Introduction

This document describes the current configuration of the bioghost.usc.edu server. Be advised that this document is permanently work-in-progress.

Setup

The following instructions have been written for a server running CentOS Linux release 7.3.1611 (Core) that has been registered to have an static IP/www address (see here).

Security

Software

valgrind

What is it?

Valgrind is an instrumentation framework for building dynamic analysis tools. There are Valgrind tools that can automatically detect many memory management and threading bugs, and profile your programs in detail. (valgrind.org)

We use it mostly to check memory leaks in R packages when running R CMD check --use-valgrind

How to install it

$ sudo yum install valgrind

wget

What is it?

GNU Wget is a free software package for retrieving files using HTTP, HTTPS and FTP, the most widely-used Internet protocols. It is a non-interactive commandline tool, so it may easily be called from scripts, cron jobs, terminals without X-Windows support, etc. (GNU Operating System)

How to install it

$ sudo yum install wget

Perl

What is it?

Perl is a family of high-level, general-purpose, interpreted, dynamic programming languages.
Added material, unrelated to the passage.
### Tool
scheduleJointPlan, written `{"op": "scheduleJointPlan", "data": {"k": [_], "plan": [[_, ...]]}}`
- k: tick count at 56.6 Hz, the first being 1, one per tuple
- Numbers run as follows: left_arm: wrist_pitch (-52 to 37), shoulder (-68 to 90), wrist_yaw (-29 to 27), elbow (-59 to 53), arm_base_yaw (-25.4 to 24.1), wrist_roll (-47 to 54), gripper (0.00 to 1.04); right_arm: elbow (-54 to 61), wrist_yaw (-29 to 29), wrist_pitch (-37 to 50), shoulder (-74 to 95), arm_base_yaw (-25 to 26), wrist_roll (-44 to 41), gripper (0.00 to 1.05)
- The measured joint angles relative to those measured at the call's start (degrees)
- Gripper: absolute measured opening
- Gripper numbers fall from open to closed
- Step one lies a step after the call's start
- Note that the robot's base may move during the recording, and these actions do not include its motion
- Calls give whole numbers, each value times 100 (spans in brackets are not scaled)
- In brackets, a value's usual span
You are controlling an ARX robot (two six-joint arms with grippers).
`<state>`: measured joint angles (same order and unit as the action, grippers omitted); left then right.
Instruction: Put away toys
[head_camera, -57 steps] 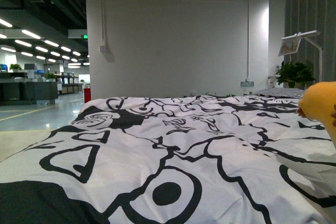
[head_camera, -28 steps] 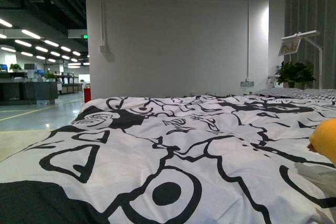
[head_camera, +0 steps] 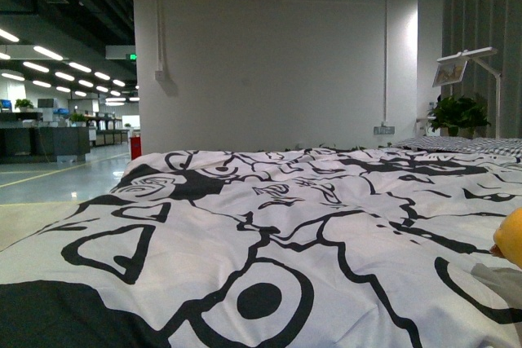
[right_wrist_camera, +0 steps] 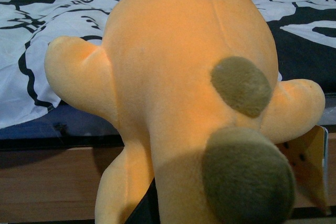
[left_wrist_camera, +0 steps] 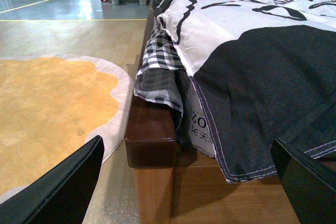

The languages in this family include Perl 5 and Perl 6. (wiki)

How to install it

For now, we use perl to install texlive

$ sudo yum install perl perl-Digest-MD5

TexLive 2016

What is it?

TeX Live is a free software distribution for the TeX typesetting system that includes major TeX-related programs, macro packages, and fonts. (wiki)

How to install it

  1. Download and execute the installer as follows:

    $ wget http://mirror.ctan.org/systems/texlive/tlnet/install-tl-unx.tar.gz
    $ tar xzf install-tl-unx.tar.gz
    $ cd ./install-tl-20170209/
    $ sudo perl install-tl
  2. Setup process, make sure you activate the option “create symlinks to standard directories”. This will make available pdflatex and friends system wide.

Pandoc

What is it?

Pandoc is a free and open-source software document converter, widely used as a writing tool (especially by scholars) and as a basis for publishing workflows. It was originally created by John MacFarlane, a philosophy professor at the University of California, Berkeley. (wiki)

How to install it

Not right now, we just use the RStudio default

mlocate

What is it?

How to install it

$ sudo yum install mlocate

qpdf

What is it?

QPDF is a command-line program that does structural, content-preserving transformations on PDF files. project’s website

How to install it

$ sudo yum install qpdf

R

What is it?

R is a programming language and software environment for statistical computing and graphics supported by the R Foundation for Statistical Computing. (wiki)

How to install it

  1. Add the following repository

    $ # Info from https://cran.rstudio.com/bin/linux/redhat/README
    $ sudo rpm -Uvh https://dl.fedoraproject.org/pub/epel/epel-release-latest-7.noarch.rpm
  2. Install R

    $ sudo yum install R

For personalizing system-wide R-sessions, type ?Rprofile in the R terminal. The following R packages are installed (besides the default ones):

  • For reporting: knitr, rmarkdown, texreg, shiny
  • For SNA: statnet, sna, igraph, RSiena, netdiffuseR
  • Others: dplyr, ggplot2, Rcpp, RcppArmadillo, AER, microbenchmark, ape, devtools, readxl, roxygen2, testtha, tm, stringr, xml2

For more information, visit the “Ubuntu Packages for R” section in the R-project website: https://cran.r-project.org/bin/linux/ubuntu/README.html

RStudio-server

What is it?

RStudio is a free and open-source integrated development environment (IDE) for R, a programming language for statistical computing and graphics. (wiki))

How to install it

  1. Installation is as easy as typing the following commands

    
    wget sudo yum install --nogpgcheck rstudio-server-rhel-1.0.136-x86_64.rpm
  2. For security, we change the access Port by editing the following file /etc/rstudio/rserver.conf. Just add/replace the following line

    www-port=3624

    This will make RStudio server to accept connections only from port 3624. This way, to login to RStudio server, you must type the following address in your web-browser URL bar http://bioghost.usc.edu:3624, but first, we need to open port 3624

  3. To open a port in CentOS 7, we do the following

    $ sudo firewall-cmd --zone=public --add-port=3624/tcp --permanent
    $ sudo firewall-cmd --reload
  4. Finally, in order to make sure the login is smooth, we need to copy the pam login profile of the system to rstudio’s

    $ sudo cp /etc/pam.d/login /etc/pam.d/rstudio
    $ sudo rstudio-server restart

    This solution was posted here, in the RStudio blog.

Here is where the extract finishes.